** TASK REQUIREMENTS **
Could the data below be retyped exactly, without its pictures?

** AVAILABLE DATA **
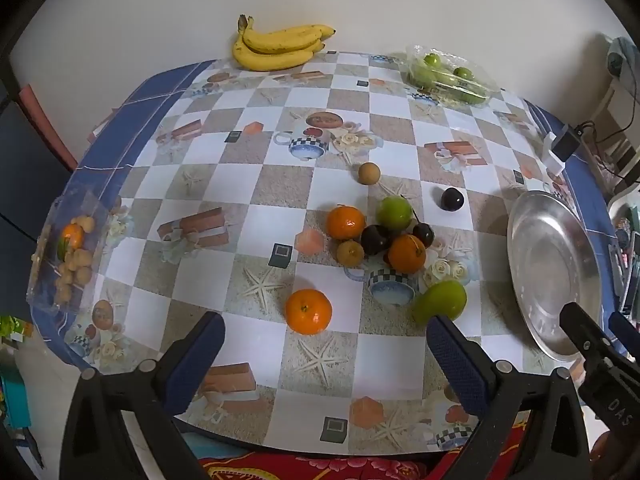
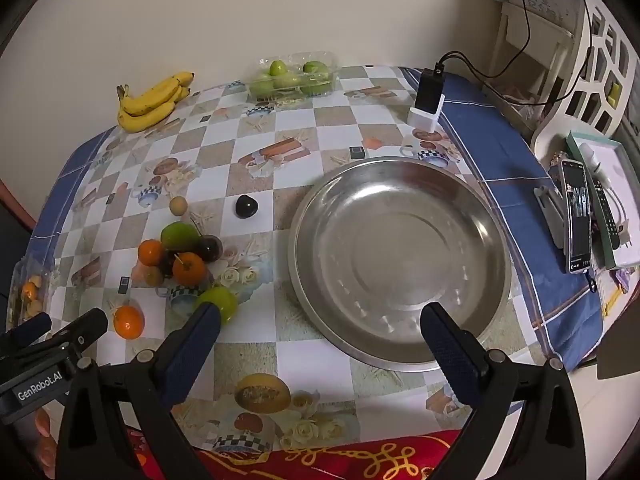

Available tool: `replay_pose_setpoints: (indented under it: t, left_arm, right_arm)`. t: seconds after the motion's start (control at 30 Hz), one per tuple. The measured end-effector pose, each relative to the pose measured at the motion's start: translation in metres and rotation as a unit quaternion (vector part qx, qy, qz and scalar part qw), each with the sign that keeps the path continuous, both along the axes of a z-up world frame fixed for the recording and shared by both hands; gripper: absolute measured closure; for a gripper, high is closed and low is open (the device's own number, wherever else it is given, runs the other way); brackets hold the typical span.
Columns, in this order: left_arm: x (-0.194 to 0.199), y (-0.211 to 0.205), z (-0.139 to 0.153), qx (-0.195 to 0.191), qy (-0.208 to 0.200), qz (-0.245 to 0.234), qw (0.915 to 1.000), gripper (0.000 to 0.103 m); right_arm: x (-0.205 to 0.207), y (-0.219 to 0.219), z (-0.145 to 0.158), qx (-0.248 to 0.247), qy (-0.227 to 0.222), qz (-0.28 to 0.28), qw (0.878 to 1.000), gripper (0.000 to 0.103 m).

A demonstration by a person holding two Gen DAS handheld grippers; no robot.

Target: Organize fruits

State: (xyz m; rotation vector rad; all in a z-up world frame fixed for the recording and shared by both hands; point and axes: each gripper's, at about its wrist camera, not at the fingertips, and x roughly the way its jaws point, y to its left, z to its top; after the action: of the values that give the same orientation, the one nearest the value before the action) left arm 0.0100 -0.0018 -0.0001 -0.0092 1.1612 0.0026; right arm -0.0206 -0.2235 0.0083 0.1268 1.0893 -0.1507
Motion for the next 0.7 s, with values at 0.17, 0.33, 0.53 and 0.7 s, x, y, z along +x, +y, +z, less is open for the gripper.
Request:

** EXERCISE OUTPUT **
Available tool: `replay_pose_setpoints: (indented under it: t, left_arm, right_arm)`. t: seconds after the motion's start (control at 30 Hz), one per tuple. The measured end-effector pose, each relative to the pose measured at the motion's start: translation in metres and rotation as a unit quaternion (vector part qx, qy, qz and scalar part qw), each with the sign that keeps the path continuous, both along the axes of a z-up world frame fixed for the recording and shared by both hands; gripper: absolute measured closure; for a gripper, high is closed and low is open (the device's own number, wherever else it is given, runs the other way); brackets hold the typical span.
Columns, in this order: left_arm: x (-0.194 to 0.199), y (-0.211 to 0.205), z (-0.139 to 0.153), qx (-0.195 to 0.191), qy (-0.208 to 0.200), qz (-0.245 to 0.234), qw (0.915 to 1.000), gripper (0.000 to 0.103 m); right_arm: x (-0.205 to 0.207), y (-0.219 to 0.219), z (-0.145 to 0.158), qx (-0.248 to 0.247), qy (-0.227 to 0.222), qz (-0.28 to 0.28), qw (0.878 to 1.000), gripper (0.000 to 0.103 m).

A demonstration by a person holding two Gen DAS handheld grippers; no robot.

Target: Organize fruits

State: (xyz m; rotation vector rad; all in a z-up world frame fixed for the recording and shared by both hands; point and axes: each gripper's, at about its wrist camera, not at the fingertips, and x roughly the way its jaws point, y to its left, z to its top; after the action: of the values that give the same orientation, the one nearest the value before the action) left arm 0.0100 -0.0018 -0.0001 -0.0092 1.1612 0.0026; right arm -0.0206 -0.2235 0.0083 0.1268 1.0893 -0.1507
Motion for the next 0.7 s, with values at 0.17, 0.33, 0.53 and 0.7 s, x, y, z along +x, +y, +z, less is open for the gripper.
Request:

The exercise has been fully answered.